Ainsi, vous sortiriez acheter un certain nombre de commutateurs, au moins un par sous-réseau.Les sous-réseaux couvrant plusieurs commutateurs nécessiteraient que ces commutateurs soient câblés ensemble.Exécutez ensuite un câble Ethernet de chaque nœud vers le commutateur approprié.Ensuite, connectez les multiples ports d’un ou plusieurs routeursaux commutateurs, un par commutateur, pour connecter les sous-réseaux.Enfin, configurez les routeurs et les hôtes individuels.
Cette approche pose deux problèmes.
Tout d’abord, vos sous-réseaux vont probablement avoir des tailles très variables.Un backbone reliant les sous-réseaux ensemble n’a besoin que d’un grand nombre de ports car il y a des sous-réseaux, probablement plus un pour se connecter au routeur menant à Internet.Pendant ce temps, d’autres sous-réseaux peuvent avoir des dizaines d’hôtes.Vous devrez acheter (et prendre en charge) une grande variété de logiciels, et vous vous retrouverez avec des « ports gaspillés », des commutateurs avec peut-être 48 ports, mais 10 à 20 d’entre eux restent inutilisés.
Deuxièmement, lorsque vous décidez qu’un certain nombre d’hôtes doivent être localisés de leurs sous-réseaux d’origine vers d’autres sous-réseaux, vous avez au moins des câbles à exécuter à nouveau.Plus probablement, vous devez acheter plus de matériel car undes commutateurs viennent de manquer de ports.

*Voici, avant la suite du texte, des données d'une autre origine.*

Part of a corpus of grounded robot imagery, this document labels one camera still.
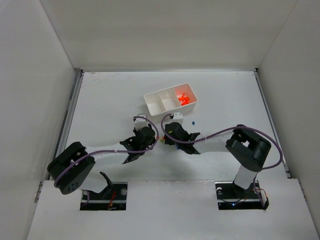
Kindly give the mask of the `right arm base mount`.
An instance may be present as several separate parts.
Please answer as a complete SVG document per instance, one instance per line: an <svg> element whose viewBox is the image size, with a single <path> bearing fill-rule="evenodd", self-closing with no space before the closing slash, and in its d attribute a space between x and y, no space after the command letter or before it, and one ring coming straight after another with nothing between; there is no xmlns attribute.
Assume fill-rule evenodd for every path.
<svg viewBox="0 0 320 240"><path fill-rule="evenodd" d="M248 189L242 189L232 181L215 182L217 206L219 210L266 210L269 198L260 188L259 182L251 183Z"/></svg>

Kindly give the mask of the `large orange round lego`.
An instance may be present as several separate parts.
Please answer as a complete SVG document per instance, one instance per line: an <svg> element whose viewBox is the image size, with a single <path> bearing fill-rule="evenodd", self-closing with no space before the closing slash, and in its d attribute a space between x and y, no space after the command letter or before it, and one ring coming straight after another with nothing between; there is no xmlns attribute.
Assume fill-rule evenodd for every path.
<svg viewBox="0 0 320 240"><path fill-rule="evenodd" d="M190 98L186 96L185 94L182 94L179 98L179 103L181 106L188 105L190 103Z"/></svg>

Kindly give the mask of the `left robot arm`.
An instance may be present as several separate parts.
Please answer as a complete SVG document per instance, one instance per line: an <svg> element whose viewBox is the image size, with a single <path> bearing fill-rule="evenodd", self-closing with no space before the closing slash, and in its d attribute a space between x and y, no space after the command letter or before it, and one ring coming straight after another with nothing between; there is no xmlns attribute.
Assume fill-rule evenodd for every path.
<svg viewBox="0 0 320 240"><path fill-rule="evenodd" d="M149 125L133 132L134 136L105 147L73 142L47 166L54 186L68 195L81 187L93 167L136 161L155 144L156 132Z"/></svg>

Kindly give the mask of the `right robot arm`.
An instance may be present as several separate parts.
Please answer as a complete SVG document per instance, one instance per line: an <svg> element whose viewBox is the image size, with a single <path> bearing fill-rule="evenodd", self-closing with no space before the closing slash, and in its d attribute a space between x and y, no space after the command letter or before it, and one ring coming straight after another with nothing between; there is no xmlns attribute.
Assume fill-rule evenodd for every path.
<svg viewBox="0 0 320 240"><path fill-rule="evenodd" d="M189 155L215 152L232 154L240 163L233 184L243 190L248 190L254 178L262 171L271 149L268 140L243 125L204 140L200 140L199 132L188 133L179 122L166 124L164 132L166 145L175 145Z"/></svg>

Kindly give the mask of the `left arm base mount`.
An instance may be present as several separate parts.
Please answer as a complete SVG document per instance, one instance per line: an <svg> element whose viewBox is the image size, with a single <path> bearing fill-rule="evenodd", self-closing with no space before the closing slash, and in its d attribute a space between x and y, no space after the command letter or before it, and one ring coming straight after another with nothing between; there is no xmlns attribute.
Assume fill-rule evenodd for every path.
<svg viewBox="0 0 320 240"><path fill-rule="evenodd" d="M127 182L112 182L102 171L99 172L106 181L100 192L84 190L82 192L81 211L125 211L127 208Z"/></svg>

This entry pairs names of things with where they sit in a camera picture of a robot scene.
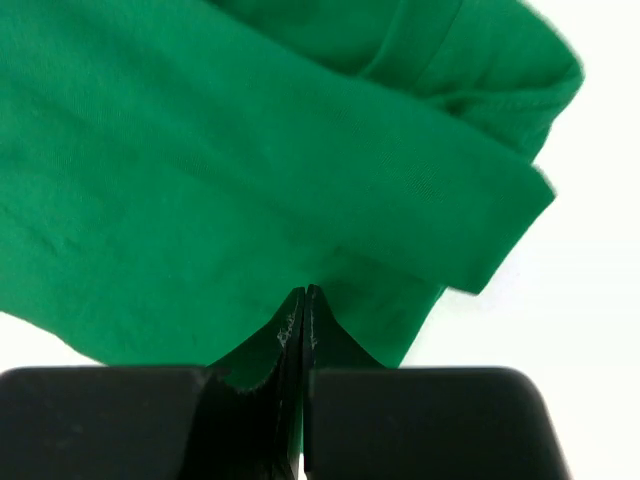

Ce que vous faites ressemble à ce qui suit.Supposons que vous ayez deux sous-réseaux, A et B, et deux salles avec des hôtes réseau, les salles 1 et 2.Vous devrez connecter des choses comme celle-ci, oùles lettres « A » et « B » étiquettent des hôtes individuels sur ces sous-réseaux.
Oui, les commutateurs d’occasion sont assez bon marché sur eBay, mais cela implique une pile d’interrupteurs dans chaque pièce.Nous devrons peut-être ajouter un autre commutateur si nous ne déplaçons qu’un seul de son sous-réseau d’origine à un autre.Pire encore, que se passe-t-il si nous décidons d’ajouter un autre sous-réseau pour diviser davantage le trafic?
La technologie VLAN résout ces problèmes!
Vous devez programmer votre collection de commutateurs àpartition eux-mêmes en plusieurs réseaux locaux virtuels.Le commutateur transmet uniquement les trames entre les ports du même VLAN.Autrement dit, chaque VLAN est son propredomain de diffusion.Il dispose également d’un bloc d’adresse IP logique unique.Vous pouvez reconfigurer à quel VLAN appartient un port physique et déplacer efficacement un hôte vers un nouveau réseau local sans changer de câblage.
Les paquets doivent passer par un routeur totravel entre VLAN.Les VLAN partitionnent logiquement le grand LANto physique pour augmenter la sécurité.Les routeurs peuvent transférer des paquets entre VLAN, sous réserve des règles de filtrage des paquets.Cela pourrait conduire à la situation étrange d’un routeur avec plusieurs interfaces Ethernet branchées sur le même commutateur.
Ce que vous faites vraiment, c’est configurer plusieurs sous-interfaces sur une seule interface physique.Un seul câble du routeur au commutateur, mais au niveau de la couche IP logique, c’est comme s’il s’agissait de deux connexions.Vous programmez ce commutateur de sorte que le port où vous branchez le routeur appartient à plusieurs VLAN.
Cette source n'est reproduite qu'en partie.